Fiji has announced plans to make the coronavirus vaccine compulsory for all workers as it battles a runaway outbreak of the Delta variant, with the prime minister issuing a blunt message: “no jabs, no job”.
Frank Bainimarama said all public servants in the South Pacific nation of 930,000 must go on leave if they have not had their first injection by August 15 and would be dismissed if they did not receive their second by November 1.
Private sector employees must have their first jab by August 1, with individuals facing hefty fines if they fail to comply and companies threatened with being shut down.
“No jabs, no job — that is what the science tells us is safest and that is now the policy of the government and enforced through law,” Bainimarama said in a national address late Thursday.
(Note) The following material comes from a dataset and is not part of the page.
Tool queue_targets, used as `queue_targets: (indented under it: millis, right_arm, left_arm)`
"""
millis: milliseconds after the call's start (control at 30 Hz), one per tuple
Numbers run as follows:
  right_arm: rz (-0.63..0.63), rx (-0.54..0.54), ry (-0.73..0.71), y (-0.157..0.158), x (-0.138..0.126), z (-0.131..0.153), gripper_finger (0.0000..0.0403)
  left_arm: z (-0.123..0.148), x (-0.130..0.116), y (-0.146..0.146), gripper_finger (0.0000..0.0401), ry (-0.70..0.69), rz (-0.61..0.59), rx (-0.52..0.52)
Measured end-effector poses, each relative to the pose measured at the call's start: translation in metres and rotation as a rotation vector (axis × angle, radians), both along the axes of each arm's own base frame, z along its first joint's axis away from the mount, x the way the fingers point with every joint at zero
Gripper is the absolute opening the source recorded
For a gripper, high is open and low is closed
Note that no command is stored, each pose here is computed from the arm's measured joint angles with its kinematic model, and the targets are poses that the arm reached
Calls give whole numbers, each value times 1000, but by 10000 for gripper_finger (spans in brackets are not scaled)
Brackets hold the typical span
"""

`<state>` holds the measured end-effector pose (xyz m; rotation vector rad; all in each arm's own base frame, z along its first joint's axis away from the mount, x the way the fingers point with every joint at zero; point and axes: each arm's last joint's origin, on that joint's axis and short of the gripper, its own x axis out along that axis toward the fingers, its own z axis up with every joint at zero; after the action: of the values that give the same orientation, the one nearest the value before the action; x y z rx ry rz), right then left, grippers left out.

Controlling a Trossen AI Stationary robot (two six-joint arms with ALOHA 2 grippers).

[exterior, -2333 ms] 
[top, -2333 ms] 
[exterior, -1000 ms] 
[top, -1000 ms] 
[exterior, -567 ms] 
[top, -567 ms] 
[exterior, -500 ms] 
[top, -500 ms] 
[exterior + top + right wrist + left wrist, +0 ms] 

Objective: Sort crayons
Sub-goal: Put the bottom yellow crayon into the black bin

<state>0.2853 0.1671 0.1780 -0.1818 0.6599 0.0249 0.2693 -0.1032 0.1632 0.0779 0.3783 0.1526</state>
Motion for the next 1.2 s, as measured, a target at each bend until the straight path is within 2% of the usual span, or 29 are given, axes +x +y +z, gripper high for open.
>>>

The hardline policy comes amid government frustration at the widespread flouting of virus safety measures such as social distancing and wearing masks, blamed in part for a huge spike in infections.
Until April, Fiji had recorded no community cases for a year but a quarantine breach saw the highly contagious Delta variant, first detected in India, rapidly gain a foothold, with the country now recording 700-plus new cases a day.
The under-resourced health system has been stretched to breaking point, with the country’s largest hospital in Suva this week saying its mortuary was at capacity and urging the families of virus victims to collect their loved ones.
Bainimarama has resisted calls to lock down the entire country, citing the economic cost and the practicalities of enforcing such a move in densely-populated squatter settlements.
“A hard lockdown, as some are calling for, cannot be strictly enforced everywhere in Fiji and our experts tell us it would not kill off the virus,” he said.
“But it would kill jobs and it could kill our country’s future.”
Instead, Bainimarama has imposed localised lockdowns in infection hotspots, including the capital Suva, while rolling out the Astra Zeneca vaccine.
While almost 340,000 adults have received their first injection, Bainimarama said online misinformation was discouraging some people, assuring them he had experienced no serious side effects from the inoculation.
“I have not been magnetised or micro-chipped by the vaccine, I have not received the mark of the beast or any other creature — the vaccine does not do that to anyone,” he said.
The rugby-mad country’s national team has thrown its weight behind the inoculation drive and will wear shirts emblazoned with the message “vaccinate Fiji”, rather than their sponsor’s logo, during their two-Test series against New Zealand starting this weekend.
Bainimarama said spot fines were being introduced for “reckless rule-breakers” who did not wear marks, attended social gatherings or violated quarantine orders.
Australia’s minister for international development and the Pacific, Zed Seselja, told AFP on Friday that his country had delivered 70,000 more doses to Fiji in the last 24 hours, bringing the total to around 400,000.
He vowed Australia would “continue to up our effort when it comes to sharing vaccines in the region. I expect it will continue to ramp up right throughout this year.”